→ Data excerpts
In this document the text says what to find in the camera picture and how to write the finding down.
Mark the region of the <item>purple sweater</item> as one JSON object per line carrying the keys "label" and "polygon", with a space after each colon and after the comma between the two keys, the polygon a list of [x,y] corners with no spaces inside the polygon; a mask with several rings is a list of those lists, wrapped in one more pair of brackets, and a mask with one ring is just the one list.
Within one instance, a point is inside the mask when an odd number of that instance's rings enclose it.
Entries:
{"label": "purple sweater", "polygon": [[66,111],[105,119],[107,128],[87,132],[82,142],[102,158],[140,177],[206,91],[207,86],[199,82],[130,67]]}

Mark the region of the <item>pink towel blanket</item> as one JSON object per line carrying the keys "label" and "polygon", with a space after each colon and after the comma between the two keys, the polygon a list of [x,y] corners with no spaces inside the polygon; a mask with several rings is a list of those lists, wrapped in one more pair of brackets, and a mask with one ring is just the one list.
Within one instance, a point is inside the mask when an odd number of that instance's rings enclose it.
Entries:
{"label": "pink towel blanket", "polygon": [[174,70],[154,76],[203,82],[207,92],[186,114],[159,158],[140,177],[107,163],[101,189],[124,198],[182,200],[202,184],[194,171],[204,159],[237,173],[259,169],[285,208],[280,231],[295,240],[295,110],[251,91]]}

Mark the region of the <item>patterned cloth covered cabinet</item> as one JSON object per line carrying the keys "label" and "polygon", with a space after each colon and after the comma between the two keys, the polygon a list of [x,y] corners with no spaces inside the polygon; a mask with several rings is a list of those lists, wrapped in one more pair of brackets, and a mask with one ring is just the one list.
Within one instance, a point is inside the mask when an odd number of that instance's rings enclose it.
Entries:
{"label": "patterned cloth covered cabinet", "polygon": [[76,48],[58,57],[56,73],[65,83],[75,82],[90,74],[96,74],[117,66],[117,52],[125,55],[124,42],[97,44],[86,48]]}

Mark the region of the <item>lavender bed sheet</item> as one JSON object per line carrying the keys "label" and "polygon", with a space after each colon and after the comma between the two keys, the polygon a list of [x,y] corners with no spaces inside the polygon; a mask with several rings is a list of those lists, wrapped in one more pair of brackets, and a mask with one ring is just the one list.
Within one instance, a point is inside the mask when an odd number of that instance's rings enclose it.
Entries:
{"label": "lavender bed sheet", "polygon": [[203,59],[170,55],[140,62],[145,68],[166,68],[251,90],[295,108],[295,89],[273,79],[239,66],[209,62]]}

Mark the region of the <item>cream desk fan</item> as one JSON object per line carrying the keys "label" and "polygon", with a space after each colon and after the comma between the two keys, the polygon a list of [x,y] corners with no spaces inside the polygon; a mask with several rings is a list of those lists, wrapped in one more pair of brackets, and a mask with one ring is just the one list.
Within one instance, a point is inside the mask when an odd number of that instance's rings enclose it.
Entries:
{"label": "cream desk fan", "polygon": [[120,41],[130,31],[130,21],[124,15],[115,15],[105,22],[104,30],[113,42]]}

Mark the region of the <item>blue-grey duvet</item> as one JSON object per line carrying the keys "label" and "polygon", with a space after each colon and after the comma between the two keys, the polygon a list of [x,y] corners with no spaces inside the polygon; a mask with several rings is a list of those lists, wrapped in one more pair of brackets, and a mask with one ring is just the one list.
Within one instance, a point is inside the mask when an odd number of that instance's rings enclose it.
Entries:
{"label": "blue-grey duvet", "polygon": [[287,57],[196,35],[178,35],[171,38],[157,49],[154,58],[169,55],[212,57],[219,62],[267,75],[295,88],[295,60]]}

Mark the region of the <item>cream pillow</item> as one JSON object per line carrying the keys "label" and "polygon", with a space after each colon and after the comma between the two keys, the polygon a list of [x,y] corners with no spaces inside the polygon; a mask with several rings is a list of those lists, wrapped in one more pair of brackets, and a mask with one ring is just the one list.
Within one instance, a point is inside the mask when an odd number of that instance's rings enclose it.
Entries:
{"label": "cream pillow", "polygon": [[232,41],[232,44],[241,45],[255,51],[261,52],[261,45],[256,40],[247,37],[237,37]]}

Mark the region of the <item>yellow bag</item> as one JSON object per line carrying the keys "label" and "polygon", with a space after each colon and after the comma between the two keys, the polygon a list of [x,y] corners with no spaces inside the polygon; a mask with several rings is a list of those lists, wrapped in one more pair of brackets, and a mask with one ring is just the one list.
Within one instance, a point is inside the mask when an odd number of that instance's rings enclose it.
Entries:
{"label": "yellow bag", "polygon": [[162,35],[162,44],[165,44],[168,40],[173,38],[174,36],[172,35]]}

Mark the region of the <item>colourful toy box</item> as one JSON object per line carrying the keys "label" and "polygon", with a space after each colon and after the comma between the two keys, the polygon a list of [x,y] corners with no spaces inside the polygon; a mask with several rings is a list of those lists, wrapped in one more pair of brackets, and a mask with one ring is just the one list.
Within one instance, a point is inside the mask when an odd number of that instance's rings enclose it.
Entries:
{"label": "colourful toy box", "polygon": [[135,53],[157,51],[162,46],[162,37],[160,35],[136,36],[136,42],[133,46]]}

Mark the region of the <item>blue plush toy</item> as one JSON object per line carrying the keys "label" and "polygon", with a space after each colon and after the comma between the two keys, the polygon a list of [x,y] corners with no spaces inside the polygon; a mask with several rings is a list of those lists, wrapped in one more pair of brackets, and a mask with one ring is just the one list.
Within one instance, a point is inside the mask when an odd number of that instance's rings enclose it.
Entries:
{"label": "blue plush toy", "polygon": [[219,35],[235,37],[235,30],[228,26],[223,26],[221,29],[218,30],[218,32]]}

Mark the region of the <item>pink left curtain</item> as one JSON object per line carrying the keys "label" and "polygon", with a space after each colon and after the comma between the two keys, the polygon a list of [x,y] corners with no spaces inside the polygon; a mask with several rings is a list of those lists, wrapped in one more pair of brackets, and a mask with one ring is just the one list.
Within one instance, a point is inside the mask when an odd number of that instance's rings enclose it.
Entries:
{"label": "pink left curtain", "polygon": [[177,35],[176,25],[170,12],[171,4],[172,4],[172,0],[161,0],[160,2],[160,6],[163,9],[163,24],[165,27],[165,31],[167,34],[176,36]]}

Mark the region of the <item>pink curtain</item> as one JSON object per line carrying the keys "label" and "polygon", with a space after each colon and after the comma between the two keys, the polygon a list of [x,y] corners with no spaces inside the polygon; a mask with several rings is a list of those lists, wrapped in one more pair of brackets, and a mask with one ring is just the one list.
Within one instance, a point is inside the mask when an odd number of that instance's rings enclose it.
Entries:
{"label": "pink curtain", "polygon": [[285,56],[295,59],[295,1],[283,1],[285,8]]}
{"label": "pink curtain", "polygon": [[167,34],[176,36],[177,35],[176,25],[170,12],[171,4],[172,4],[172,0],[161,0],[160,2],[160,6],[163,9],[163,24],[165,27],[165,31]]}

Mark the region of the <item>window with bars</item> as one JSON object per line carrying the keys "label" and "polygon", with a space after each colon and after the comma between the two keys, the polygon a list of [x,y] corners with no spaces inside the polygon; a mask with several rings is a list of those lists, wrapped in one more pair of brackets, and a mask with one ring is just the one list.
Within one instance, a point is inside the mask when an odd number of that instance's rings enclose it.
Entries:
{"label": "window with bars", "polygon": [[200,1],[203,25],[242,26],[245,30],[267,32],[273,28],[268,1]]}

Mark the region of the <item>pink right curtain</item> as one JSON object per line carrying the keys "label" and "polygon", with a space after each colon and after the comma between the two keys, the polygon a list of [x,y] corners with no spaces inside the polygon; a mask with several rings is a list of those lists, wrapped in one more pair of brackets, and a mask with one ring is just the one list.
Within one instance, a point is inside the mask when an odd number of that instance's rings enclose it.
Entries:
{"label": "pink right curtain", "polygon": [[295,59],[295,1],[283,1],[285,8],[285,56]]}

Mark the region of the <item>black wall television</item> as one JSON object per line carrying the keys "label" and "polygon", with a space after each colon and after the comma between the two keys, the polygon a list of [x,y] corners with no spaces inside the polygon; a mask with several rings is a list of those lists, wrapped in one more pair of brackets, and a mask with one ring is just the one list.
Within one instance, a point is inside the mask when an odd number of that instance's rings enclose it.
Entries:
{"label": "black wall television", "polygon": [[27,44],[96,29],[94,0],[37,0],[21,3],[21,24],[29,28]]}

→ Activity
Please retype the listing word for word, from its first line through the line containing "Mark the region of the <item>purple", and add nothing else.

→ Output for this task
In this document the text says what to find in the camera picture and how to write the finding down.
Mark the region of the <item>purple sweater</item> as one JSON object per line carrying the keys "label" and "polygon", with a space after each colon and after the comma between the two keys, the polygon a list of [x,y] corners with no spaces inside the polygon; a mask with several rings is a list of those lists, wrapped in one more pair of brackets, and a mask with one ring is just the one list.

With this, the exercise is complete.